Look at your kernel config :

Graphics support//dev/agpgart : enable it and under menu select your chipset (if exist)

Graphics support/Direct Rendering .. : enable it and under menu select radeon new

recompile and install

reboot and try

----------

## energyman76b

but only if you want to use the opensource drivers, for fglrx you have to deactivate the in kernel dri/drm stuff.

----------

## BeteNoire

 *USTruck wrote:*   

> recompile and install
> 
> reboot and try

 

Tried.
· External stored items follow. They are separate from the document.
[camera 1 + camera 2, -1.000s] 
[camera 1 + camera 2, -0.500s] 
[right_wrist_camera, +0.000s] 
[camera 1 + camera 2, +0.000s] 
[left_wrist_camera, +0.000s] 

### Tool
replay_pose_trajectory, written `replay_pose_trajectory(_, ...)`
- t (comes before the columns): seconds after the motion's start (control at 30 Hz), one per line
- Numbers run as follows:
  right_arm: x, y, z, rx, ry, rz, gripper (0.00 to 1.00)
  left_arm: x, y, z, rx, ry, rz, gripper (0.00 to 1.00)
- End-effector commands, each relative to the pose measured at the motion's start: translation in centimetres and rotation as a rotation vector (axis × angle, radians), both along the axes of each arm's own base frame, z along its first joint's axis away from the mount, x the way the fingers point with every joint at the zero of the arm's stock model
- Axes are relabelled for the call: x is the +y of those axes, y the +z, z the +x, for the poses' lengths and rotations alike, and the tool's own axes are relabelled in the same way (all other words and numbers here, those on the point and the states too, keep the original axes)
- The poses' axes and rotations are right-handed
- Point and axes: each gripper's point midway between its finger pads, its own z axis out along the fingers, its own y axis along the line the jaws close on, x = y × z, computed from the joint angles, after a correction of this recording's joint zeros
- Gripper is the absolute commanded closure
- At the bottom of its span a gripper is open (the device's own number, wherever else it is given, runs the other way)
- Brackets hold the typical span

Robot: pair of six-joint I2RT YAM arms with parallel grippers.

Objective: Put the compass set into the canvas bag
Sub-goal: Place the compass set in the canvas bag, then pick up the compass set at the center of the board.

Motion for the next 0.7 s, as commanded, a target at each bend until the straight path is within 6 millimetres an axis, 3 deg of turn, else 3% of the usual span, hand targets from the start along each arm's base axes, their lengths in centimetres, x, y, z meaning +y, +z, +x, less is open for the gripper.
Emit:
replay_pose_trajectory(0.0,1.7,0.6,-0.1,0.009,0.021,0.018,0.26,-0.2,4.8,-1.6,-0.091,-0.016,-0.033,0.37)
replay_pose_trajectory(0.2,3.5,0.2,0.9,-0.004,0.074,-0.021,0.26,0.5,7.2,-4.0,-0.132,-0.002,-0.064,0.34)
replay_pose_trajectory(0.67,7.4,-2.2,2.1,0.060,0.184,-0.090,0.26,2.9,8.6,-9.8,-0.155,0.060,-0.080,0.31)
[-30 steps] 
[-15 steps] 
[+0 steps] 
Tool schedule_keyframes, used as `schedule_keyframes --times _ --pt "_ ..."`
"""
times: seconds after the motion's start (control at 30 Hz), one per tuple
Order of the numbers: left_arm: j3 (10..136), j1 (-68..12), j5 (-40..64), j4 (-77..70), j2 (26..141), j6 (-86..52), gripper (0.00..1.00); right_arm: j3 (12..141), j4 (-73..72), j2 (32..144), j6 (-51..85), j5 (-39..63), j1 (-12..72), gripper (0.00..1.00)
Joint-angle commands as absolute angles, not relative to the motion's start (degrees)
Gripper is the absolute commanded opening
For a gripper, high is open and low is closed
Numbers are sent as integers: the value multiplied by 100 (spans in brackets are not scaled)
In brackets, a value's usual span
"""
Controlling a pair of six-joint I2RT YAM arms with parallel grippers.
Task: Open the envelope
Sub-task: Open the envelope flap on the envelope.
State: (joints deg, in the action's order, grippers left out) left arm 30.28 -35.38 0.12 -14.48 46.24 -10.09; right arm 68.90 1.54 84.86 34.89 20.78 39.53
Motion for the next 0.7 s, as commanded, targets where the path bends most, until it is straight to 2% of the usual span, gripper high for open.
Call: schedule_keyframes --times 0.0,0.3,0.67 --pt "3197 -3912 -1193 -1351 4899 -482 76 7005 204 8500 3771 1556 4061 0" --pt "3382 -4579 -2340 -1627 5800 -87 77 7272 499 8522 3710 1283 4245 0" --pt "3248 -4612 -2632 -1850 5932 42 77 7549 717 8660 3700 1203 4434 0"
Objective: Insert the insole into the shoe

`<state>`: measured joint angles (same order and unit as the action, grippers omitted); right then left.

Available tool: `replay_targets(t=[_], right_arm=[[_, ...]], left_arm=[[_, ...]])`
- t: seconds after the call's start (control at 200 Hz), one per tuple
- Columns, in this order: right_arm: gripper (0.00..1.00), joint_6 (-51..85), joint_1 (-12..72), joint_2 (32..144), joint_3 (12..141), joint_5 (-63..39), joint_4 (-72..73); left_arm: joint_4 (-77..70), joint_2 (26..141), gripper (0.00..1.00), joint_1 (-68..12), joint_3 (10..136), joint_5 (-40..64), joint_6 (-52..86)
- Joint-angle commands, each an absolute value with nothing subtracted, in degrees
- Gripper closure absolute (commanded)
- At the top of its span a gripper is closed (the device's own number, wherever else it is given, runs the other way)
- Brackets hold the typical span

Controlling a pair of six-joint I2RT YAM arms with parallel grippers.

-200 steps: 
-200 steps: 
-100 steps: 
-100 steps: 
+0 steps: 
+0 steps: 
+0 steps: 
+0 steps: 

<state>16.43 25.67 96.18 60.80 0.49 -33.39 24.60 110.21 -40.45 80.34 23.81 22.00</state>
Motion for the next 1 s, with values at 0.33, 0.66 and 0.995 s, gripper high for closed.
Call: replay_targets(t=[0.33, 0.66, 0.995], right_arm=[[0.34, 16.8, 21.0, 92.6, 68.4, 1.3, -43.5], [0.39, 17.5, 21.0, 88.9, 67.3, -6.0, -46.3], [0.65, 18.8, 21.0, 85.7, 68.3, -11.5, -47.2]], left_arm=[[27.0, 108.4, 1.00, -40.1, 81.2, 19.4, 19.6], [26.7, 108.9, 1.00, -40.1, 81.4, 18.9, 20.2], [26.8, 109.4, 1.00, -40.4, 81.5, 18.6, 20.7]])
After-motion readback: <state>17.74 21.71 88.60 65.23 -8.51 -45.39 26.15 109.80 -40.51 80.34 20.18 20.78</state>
That was what made my screen go crap after pressing ctrl+alt+F1 and system crash on shutdown.

----------

## DirtyHairy

Have you tried deactivating the framebuffer altogether and just use a plain VGA text mode terminal? This shouldn't hurt xf86-video-ati and X, but might resolve the shutdown issue if it is due to a conflict between X and the framebuffer?

----------

## BeteNoire

Yes, I did try to completely disable framebuffer but it didn't help.

----------

## DirtyHairy

What happens if you disable the kernel module, does the shutdown issue persist in this case?

----------

## BeteNoire

Afair - yes. It segfault every time so I switched back to  stable fglrx/earlier xorg/earlier kernel version to avoid data loss.

----------